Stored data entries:
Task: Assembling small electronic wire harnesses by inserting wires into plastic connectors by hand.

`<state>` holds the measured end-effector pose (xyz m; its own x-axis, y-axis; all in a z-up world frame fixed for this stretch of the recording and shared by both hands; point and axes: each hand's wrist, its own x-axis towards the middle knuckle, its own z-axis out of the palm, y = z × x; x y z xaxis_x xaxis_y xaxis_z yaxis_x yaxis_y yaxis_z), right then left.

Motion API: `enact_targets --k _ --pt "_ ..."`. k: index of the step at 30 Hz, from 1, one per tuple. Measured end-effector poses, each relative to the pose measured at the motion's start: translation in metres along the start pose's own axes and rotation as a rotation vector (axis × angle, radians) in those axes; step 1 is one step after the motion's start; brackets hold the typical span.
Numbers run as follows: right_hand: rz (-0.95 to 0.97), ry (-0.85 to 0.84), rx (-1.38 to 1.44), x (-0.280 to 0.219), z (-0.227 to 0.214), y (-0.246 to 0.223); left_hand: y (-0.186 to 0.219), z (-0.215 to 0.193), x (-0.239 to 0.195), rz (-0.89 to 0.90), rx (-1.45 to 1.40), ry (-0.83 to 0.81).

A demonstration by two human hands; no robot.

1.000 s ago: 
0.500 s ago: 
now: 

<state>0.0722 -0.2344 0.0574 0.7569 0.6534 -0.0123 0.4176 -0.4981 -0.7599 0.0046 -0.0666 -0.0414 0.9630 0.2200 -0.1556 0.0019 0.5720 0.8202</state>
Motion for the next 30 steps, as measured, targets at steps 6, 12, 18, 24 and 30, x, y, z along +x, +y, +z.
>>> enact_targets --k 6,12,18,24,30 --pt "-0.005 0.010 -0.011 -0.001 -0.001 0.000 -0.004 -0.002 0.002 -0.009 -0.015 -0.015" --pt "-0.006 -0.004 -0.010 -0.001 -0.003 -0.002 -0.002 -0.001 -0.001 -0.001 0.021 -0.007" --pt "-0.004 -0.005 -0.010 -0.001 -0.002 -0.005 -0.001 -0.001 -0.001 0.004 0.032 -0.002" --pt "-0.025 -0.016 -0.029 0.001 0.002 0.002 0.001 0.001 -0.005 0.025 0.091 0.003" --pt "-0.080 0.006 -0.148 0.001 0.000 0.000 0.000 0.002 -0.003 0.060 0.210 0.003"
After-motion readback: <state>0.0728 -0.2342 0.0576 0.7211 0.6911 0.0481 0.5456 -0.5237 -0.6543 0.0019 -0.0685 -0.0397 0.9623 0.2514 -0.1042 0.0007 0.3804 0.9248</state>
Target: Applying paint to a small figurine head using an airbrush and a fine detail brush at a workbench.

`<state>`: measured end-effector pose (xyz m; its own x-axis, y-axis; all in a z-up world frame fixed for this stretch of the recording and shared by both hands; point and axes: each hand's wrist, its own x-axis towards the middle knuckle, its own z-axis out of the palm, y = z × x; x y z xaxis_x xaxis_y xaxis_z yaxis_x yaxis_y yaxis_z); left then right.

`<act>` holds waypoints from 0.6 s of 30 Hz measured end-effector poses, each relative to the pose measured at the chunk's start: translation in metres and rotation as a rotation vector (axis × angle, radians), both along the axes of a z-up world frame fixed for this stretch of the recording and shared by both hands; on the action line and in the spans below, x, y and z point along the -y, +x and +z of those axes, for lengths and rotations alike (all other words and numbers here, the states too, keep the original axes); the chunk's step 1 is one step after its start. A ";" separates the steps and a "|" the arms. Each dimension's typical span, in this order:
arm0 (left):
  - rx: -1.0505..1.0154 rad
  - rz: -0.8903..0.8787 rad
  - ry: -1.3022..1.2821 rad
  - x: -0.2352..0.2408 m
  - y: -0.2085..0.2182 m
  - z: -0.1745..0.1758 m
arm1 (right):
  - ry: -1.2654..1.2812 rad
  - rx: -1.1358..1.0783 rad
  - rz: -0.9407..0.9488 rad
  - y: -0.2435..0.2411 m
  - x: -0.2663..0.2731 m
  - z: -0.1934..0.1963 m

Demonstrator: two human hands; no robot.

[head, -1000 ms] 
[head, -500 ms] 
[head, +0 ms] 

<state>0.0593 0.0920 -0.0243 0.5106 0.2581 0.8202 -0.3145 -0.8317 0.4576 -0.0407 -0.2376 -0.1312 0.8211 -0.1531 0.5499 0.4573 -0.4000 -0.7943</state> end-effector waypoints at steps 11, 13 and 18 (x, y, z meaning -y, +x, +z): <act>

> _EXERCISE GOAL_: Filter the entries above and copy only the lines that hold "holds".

> _RESULT FOR THIS EXERCISE_:
`<state>` holds the measured end-effector pose (xyz m; its own x-axis, y-axis; all in a z-up world frame fixed for this stretch of the recording and shared by both hands; point and axes: each hand's wrist, its own x-axis towards the middle knuckle, its own z-axis out of the palm, y = z × x; x y z xaxis_x xaxis_y xaxis_z yaxis_x yaxis_y yaxis_z), right then left.
`<act>` holds waypoints from 0.6 s of 30 Hz measured end-effector poses, each relative to the pose measured at the chunk's start: translation in metres and rotation as a rotation vector (axis × angle, radians), both along the axes of a z-up world frame fixed for this stretch of the recording and shared by both hands; on the action line and in the spans below, x, y and z point along the -y, +x and +z of those axes, for lengths and rotations alike (all other words and numbers here, the states too, keep the original axes); the chunk's step 1 is one step after its start. A ";" separates the steps and a "|" the arms. Each dimension's typical span, in this order:

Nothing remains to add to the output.